Dr Jennifer Nielsen is a Senior Lecturer at Southern Cross University in the School of Law and Justice. Her primary research focus is anti-discrimination law and race discrimination; her work applies critical race and whiteness studies to expose the normative standards inherent in mainstream Australian law that privilege ‘white’ interests in preference to those of Australian Aboriginal peoples, and other ‘non-white’ groups. She has experience at range of levels in academia, including as Head of School at SCU from 2009 to 2011, and is admitted to practice in New South Wales and Victoria. She is active in the community justice sector, and is the current Chairperson of the Committee of Management, Northern Rivers Community Legal Centre.

 

Challenging racism: breaching the formality of anti-discrimination jurisprudence

Though we never actually see ‘race’, our ‘ideas about race’ attribute social meaning (Hollinsworth 2006) so that the experience of ‘race’ can be real and lethal (Pettman, 1992). Legal protections, such as the Racial Discrimination Act 1975 (Cth), offer individuals redress through a formally equal entitlement to be protected from (some) forms of racial harm.

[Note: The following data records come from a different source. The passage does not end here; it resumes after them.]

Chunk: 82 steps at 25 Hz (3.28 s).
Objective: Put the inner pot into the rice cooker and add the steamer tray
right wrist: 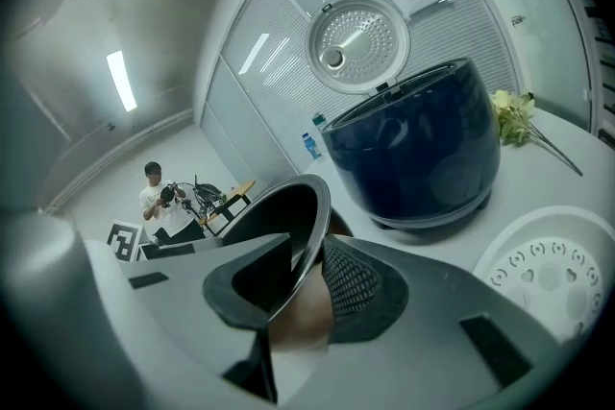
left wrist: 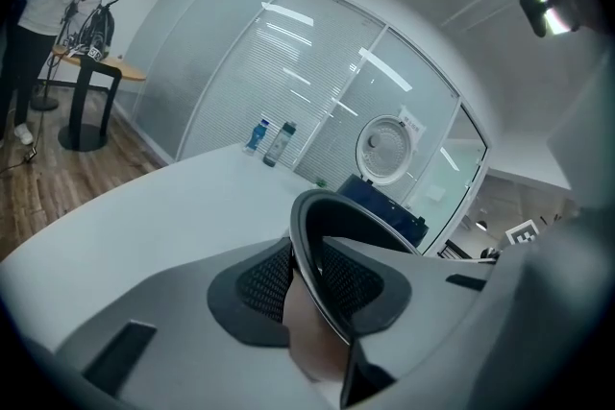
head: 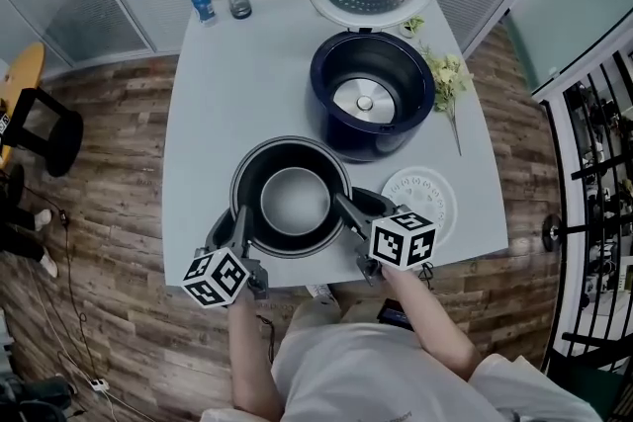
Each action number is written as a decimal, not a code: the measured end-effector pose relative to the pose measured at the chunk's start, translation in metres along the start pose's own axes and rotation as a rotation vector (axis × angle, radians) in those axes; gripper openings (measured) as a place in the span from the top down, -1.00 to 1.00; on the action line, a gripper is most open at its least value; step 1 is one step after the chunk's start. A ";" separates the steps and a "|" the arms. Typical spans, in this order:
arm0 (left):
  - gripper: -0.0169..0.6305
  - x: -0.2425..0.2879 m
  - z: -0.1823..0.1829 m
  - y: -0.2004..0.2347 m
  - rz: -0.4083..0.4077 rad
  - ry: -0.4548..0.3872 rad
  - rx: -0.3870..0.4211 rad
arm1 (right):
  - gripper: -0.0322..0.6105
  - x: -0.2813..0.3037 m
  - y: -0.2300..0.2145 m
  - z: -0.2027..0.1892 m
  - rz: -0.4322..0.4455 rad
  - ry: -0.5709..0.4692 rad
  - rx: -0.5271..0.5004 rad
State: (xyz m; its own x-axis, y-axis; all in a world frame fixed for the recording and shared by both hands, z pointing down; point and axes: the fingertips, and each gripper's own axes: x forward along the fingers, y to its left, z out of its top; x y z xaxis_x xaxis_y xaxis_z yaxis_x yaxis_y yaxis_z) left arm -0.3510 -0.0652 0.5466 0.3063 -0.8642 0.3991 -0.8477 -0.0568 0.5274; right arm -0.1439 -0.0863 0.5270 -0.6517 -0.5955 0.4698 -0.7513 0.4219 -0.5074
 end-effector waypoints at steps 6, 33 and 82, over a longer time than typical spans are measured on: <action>0.64 -0.019 0.021 -0.007 0.001 -0.065 0.005 | 0.55 -0.006 0.021 0.019 0.045 -0.025 -0.055; 0.64 -0.040 0.129 -0.082 -0.156 -0.257 0.112 | 0.56 -0.064 0.069 0.125 0.102 -0.256 -0.176; 0.69 0.111 0.197 -0.248 -0.494 -0.268 0.093 | 0.56 -0.146 -0.050 0.265 -0.082 -0.491 -0.148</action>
State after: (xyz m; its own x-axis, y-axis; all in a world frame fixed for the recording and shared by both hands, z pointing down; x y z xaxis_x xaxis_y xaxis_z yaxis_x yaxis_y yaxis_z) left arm -0.1925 -0.2456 0.3126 0.5660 -0.8196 -0.0885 -0.6700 -0.5199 0.5299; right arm 0.0164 -0.2019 0.2928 -0.4914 -0.8661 0.0912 -0.8276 0.4318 -0.3586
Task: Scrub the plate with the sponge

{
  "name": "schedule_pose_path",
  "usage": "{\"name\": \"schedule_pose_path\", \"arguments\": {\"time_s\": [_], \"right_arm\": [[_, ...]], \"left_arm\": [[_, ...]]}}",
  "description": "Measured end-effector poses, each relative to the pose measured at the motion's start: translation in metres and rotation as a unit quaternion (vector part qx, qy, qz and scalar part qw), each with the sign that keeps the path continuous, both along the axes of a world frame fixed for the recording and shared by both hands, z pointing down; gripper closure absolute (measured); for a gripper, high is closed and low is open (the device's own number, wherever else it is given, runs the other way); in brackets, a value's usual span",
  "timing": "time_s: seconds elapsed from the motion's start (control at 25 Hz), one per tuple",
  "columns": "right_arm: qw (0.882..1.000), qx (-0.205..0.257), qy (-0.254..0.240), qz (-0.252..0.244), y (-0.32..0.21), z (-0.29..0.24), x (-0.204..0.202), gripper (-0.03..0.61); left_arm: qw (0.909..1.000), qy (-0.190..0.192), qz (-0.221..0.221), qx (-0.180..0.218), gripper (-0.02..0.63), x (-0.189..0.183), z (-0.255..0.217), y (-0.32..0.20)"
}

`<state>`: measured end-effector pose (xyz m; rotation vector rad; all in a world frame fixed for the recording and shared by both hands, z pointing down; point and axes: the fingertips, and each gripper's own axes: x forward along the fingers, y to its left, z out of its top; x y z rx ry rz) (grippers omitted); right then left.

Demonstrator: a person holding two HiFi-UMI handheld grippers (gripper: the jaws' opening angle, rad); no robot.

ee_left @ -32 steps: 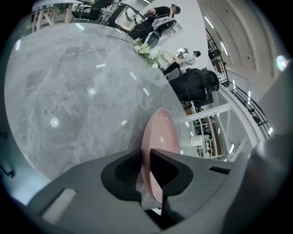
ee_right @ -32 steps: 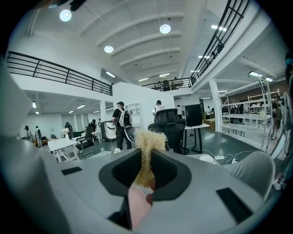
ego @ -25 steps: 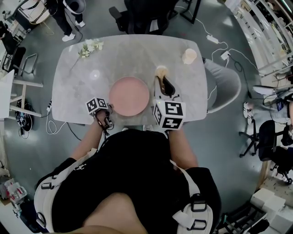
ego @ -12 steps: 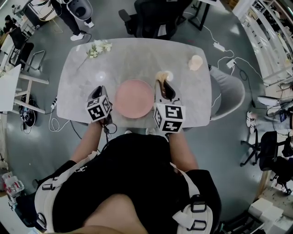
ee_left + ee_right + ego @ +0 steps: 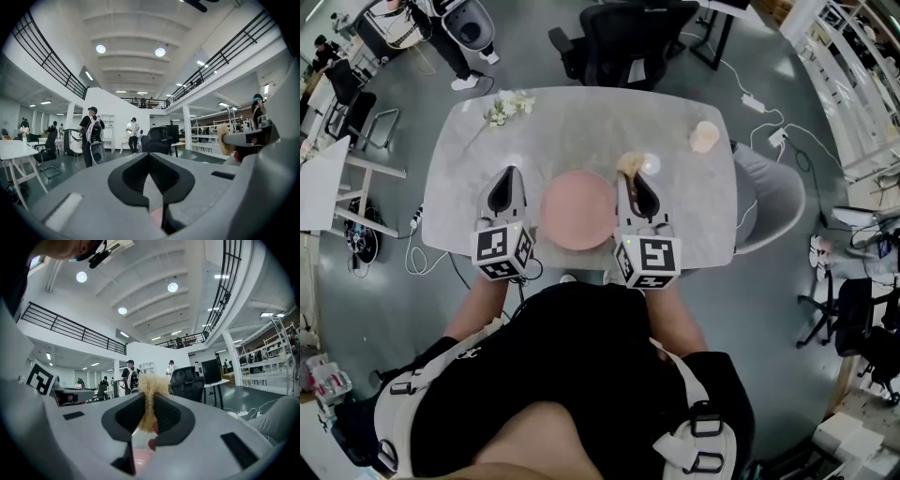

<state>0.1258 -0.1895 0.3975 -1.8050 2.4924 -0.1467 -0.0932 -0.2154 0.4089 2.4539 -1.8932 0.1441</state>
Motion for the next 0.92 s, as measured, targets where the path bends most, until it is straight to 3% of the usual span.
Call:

However, our experiences of ‘race’ are not uniform. For instance, consultations that informed the Australian Human Rights Commission’s 2012 National Anti-Racism Strategy indicated the regularity and severity of racist incidents against Aboriginal and Torres Strait Islander peoples and those from a non-white ‘migrant’ background (June 2012), while the ‘white’ experience of race tends to be shaped by ‘normativity rather than marginality, and privilege rather than disadvantage’ (Frankenberg, 1993; see also Watson, 2005; Moreton-Robinson, 2012). But as Australian anti-discrimination jurisprudence reads the RDA and other comparable laws as creating formally equal entitlements, it fails to account for the complexity of racial experience; thus, the jurisprudence works from a limited understanding of the harms produced by racism and racial hatred.

This paper explores these concerns, which are illustrated by McLeod v Power (2003), a complaint made by a white prison guard (McLeod) against an Aboriginal woman (Power) under the RDA’s racial hatred provisions. Though the complaint was rightly (in my view) dismissed, I remain troubled by the Magistrates’ reasoning and finding that Ms Power’s use of the term ‘white’ to describe Mr McLeod did not refer to a racial identity. Though he acknowledged that the incident between Ms Power and Mr McLeod was ‘essentially infused by considerations of race and colour’ (at [69]), the Magistrate’s analysis explored only some of the racial characteristics of these ‘considerations’, and thus elided the complexity of racial experience contained within Ms Power’s and Mr McLeod’s exchange.